▶ [To do]: Omit every picture, then return the listing verbatim.
************
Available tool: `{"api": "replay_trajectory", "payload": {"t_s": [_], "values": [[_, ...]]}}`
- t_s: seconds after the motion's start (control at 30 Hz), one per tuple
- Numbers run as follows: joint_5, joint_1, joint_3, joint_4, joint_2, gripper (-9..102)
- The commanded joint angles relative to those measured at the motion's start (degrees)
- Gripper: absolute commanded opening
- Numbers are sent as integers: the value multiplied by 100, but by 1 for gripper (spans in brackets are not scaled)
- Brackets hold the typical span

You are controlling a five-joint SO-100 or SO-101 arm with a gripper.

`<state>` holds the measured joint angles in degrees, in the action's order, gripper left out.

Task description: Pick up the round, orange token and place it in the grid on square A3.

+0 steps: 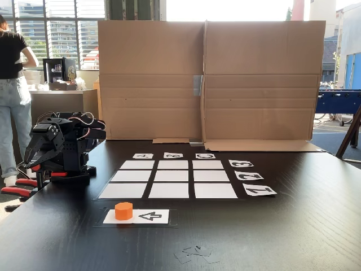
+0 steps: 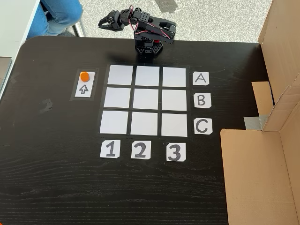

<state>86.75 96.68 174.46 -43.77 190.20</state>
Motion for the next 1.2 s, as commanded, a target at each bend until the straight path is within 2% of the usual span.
{"api": "replay_trajectory", "payload": {"t_s": [0.0,0.73,1.1,1.17], "values": [[-26,-9,-79,-53,53,-1],[-246,-281,-264,-220,-193,-1],[-334,-589,-2083,-1107,-1986,0],[-334,-668,-2725,-1380,-2549,5]]}}
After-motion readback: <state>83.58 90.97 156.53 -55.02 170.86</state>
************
▶ [Solution to the problem]:
Available tool: `{"api": "replay_trajectory", "payload": {"t_s": [_], "values": [[_, ...]]}}`
- t_s: seconds after the motion's start (control at 30 Hz), one per tuple
- Numbers run as follows: joint_5, joint_1, joint_3, joint_4, joint_2, gripper (-9..102)
- The commanded joint angles relative to those measured at the motion's start (degrees)
- Gripper: absolute commanded opening
- Numbers are sent as integers: the value multiplied by 100, but by 1 for gripper (spans in brackets are not scaled)
- Brackets hold the typical span

You are controlling a five-joint SO-100 or SO-101 arm with a gripper.

`<state>` holds the measured joint angles in degrees, in the action's order, gripper left out.

Task description: Pick up the round, orange token and place it in the grid on square A3.

+0 steps: 
+0 steps: 

<state>86.75 96.68 174.46 -43.77 190.20</state>
Motion for the next 1.2 s, as commanded, a target at each bend until the straight path is within 2% of the usual span.
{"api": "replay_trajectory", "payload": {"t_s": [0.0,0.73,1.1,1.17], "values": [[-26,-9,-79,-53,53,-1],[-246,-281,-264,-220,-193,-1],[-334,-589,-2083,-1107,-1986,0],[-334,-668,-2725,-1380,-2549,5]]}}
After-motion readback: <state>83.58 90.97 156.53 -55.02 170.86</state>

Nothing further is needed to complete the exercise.